Everything in the records must appear again exactly, except the images.

┌─ Records shown

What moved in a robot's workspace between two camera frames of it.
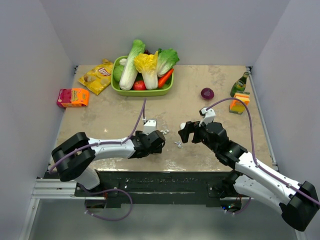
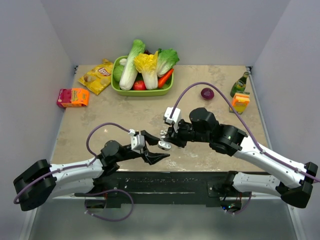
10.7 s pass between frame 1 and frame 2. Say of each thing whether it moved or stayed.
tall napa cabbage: stayed
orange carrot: stayed
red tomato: stayed
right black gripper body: moved
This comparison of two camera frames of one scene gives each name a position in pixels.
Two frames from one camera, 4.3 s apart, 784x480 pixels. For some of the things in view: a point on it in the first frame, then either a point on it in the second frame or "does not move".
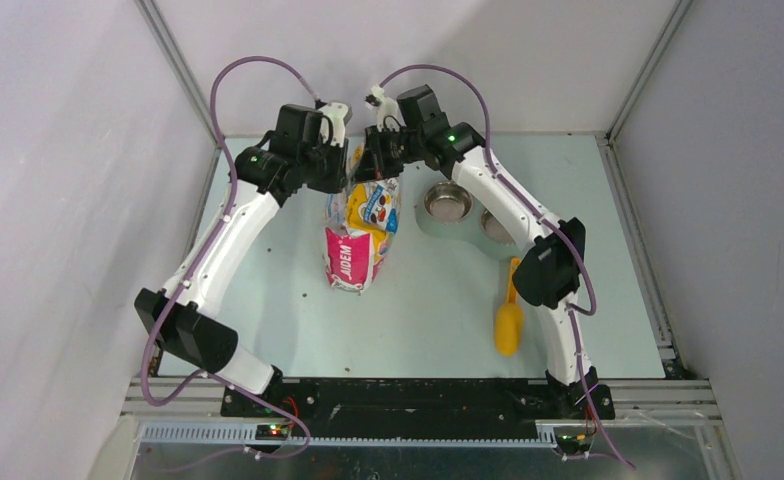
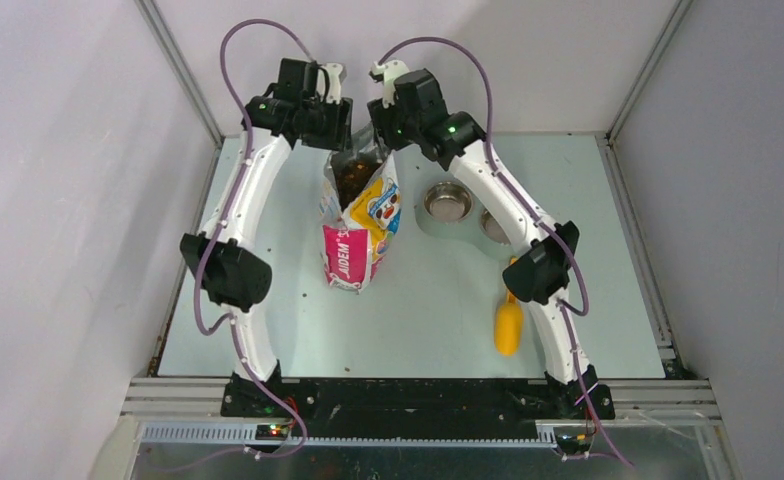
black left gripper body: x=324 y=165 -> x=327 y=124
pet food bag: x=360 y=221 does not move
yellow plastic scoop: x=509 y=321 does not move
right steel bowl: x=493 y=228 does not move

└─

**Answer to the problem**
What moved in a robot's workspace between two camera frames of it.
10.7 s pass between frame 1 and frame 2. Say of each thing whether it moved or stayed.
tall napa cabbage: stayed
orange carrot: stayed
red tomato: stayed
right black gripper body: moved
This comparison of two camera frames of one scene gives each name a position in pixels.
Two frames from one camera, 4.3 s apart, 784x480 pixels. For some of the things in view: a point on it in the first frame, then either a point on it in the second frame or "does not move".
black left gripper body: x=324 y=165 -> x=327 y=124
pet food bag: x=360 y=221 does not move
yellow plastic scoop: x=509 y=321 does not move
right steel bowl: x=493 y=228 does not move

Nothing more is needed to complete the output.